Dude, put yourself in his place, if u were in his place, would you have surrendered and asked for 5 years imprisonment. Would Your family that ? Wouldn't they fight and do everything in their power to save you, that's what happened in his case. And as far as punishment is concerned, He has already served 2 years in jail + 8 years of agony. He made losses in business and paid the price in his personal life.
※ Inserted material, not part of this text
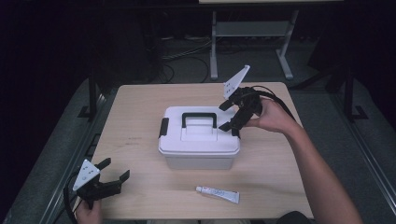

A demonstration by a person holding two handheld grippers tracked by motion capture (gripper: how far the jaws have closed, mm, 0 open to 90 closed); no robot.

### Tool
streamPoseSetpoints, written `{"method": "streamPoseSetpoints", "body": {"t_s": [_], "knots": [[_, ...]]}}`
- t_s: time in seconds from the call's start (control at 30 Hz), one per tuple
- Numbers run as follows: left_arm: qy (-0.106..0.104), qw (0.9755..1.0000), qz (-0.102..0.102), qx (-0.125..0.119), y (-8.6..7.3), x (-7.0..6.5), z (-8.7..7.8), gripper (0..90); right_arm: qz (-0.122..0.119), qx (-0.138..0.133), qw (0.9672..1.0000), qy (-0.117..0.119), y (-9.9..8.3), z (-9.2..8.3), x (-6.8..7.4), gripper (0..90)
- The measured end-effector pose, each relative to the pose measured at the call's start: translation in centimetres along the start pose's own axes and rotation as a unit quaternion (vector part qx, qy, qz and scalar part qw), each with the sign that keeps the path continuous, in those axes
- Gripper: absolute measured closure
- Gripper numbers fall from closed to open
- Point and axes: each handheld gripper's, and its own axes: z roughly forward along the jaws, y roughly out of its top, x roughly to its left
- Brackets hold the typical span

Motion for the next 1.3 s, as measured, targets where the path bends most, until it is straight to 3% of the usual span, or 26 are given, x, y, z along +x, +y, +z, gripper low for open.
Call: {"method": "streamPoseSetpoints", "body": {"t_s": [0.4,0.8,1.0,1.03,1.3], "knots": [[0.001,1.0,-0.001,-0.001,0.0,0.0,-0.1,13.4,-0.004,0.015,0.9998,0.015,2.4,1.9,-1.2,23.0],[0.003,1.0,-0.004,-0.004,-0.1,0.2,-0.3,13.4,-0.01,0.043,0.9982,0.041,5.1,4.2,-2.5,32.2],[0.005,0.9999,-0.008,-0.007,-0.2,0.3,-0.4,13.4,-0.013,0.05,0.9973,0.053,5.7,5.0,-2.8,42.0],[0.006,0.9999,-0.008,-0.007,-0.2,0.4,-0.5,13.4,-0.012,0.053,0.9969,0.057,5.8,5.2,-2.9,47.7],[0.006,0.9999,-0.009,-0.007,-0.2,0.3,-0.4,13.4,-0.02,0.063,0.9958,0.064,5.8,5.4,-2.6,65.0]]}}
Isn't that enough?

Posted on May 25th, 2010

rajvir singh says:

i think giving 2 years punishment is very less& that too when decision has come so late,this is a mockery of our criminal justice system

Posted on September 6th, 2011

shikha says:

He did not give up his MBA ambition and went to INSEAD in January 2004. By the time he returned, The Claridges had tragically lost their CEO and he took on that responsibility in 2005. The hospitality chain expansion led them to buy out the ‘Sea Rock Hotel’ in Mumbai, which they sold to the Taj group later in 2008. Sanjeev identified a property close to Delhi and launched ‘The Claridges, Surajkund’ in 2008.
After a very public re- trial in 2008, Sanjeev was at Tihar jail till August 2009. His enterprisingcharacter made him collaborate with an NGO, Ritanjali, and he taught a computer class there.He was freed from jail three months before his two-year jail term ended, due to his good conduct.

Posted on May 24th, 2012

amit says:

Sanjeev Nanda with a dream to turn businesses into empires, embarked into the world of entrepreneurship; and as professionals were put together to manage the show, Nanda stepped in to play the role of ‘managing the managers’ while focusing equally on business development. A Businessman with a vision, Nanda has been successful in every venture he has stepped into.